Market turmoil takes 10pc off MPF schemes

PUBLISHED : Friday, 07 October, 2011, 12:00am
UPDATED : Friday, 07 October, 2011, 12:00am


Global market turmoil has eroded the pensions of the city's 2.5 million employees, with each losing HK$1 for every HK$10 held in their Mandatory Provident Fund accounts in the first nine months of the year.

The 417 funds in the compulsory retirement scheme dropped 10.68 per cent, according to Lipper. During the same period, the Hang Seng Index fell about 24 per cent.

Last month, the MPF investment funds dropped an average 7.75 per cent, compared with the index's loss of about 14.5 per cent. This was the worst monthly and nine-month result since the financial crisis in 2008.

Mark Konyn, the chief executive of RCM Asia Pacific, said the MPF results reflected the underlying uncertainties facing global investors.

'Emerging markets, including those in Asia, have underperformed in what is now a bear market for equities internationally,'' Konyn said. 'After taking account of the effect of higher inflation locally, the position deteriorates further as long-term savers such as those participating in the MPF system need to maintain the purchasing power of their nest-egg.'

He said many assets and stocks now 'look cheap'' so that the 'outlook for the global economy will be brighter'.

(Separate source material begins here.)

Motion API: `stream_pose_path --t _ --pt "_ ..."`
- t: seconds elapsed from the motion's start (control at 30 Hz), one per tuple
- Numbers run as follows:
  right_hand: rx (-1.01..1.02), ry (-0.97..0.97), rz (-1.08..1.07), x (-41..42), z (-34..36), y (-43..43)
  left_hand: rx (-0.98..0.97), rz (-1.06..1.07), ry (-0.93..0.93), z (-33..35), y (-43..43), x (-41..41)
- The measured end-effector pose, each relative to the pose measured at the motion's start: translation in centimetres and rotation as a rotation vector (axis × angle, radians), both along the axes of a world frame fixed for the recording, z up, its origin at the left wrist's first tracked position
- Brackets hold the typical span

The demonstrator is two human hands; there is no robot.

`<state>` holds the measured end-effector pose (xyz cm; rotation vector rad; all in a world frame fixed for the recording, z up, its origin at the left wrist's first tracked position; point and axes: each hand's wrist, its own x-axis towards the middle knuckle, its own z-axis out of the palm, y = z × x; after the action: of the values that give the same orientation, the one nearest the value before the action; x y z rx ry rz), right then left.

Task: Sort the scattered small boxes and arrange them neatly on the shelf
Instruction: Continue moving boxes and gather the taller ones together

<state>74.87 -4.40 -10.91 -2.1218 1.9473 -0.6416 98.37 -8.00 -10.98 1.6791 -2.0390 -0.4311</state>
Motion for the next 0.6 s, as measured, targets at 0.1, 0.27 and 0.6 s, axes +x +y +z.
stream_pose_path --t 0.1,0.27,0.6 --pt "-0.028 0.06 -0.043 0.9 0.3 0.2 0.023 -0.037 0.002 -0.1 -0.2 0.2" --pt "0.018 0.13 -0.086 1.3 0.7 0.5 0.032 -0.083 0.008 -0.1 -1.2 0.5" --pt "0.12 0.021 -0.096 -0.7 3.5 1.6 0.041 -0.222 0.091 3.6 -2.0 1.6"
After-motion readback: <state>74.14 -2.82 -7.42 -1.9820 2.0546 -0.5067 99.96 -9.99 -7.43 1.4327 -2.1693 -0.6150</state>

'What we can say for now is that much of the potential economic slowdown globally is being priced into equity markets,' he said.

The MPF scheme, which had HK$384.48 billion at the end of June, requires employers and employees each to pay 5 per cent of salaries, up to a maximum of HK$1,000 a month each, into schemes run by banks, insurance firms or fund companies. The money is invested in different funds chosen by employees.

Of the different type of investments, the worst performing were equity funds, with an average loss of 18.91 per cent in the first nine months and 12.01 per cent last month, according to Lipper. Equity funds were the second most chosen investment option in the MPF, representing 36 per cent of all assets.

Mixed asset funds including stocks and bonds - the most popular choice representing 43 per cent of all MPF assets - lost 9.48 per cent in the first nine months and 7.51 per cent last month.

Bond funds were the best performing in the first nine months with a 3.37 per cent return. But only 2 per cent of MPF assets were invested in them. The funds fell 2.04 per cent last month.

Money market funds - the least chosen investment representing only 0.34 per cent of all MPF assets - were the best performers last month with a gain of 0.02 per cent. They rose 0.03 per cent in the nine months.

Hong Kong Investment Funds Association chief executive Sally Wong said the investment outlook remained gloomy.

'The euro-zone debt crisis and US deficits will continue to besiege the markets. Meanwhile, emerging markets are grappling with their own set of problems and the performance of risky assets is likely to remain lacklustre,'' Wong said.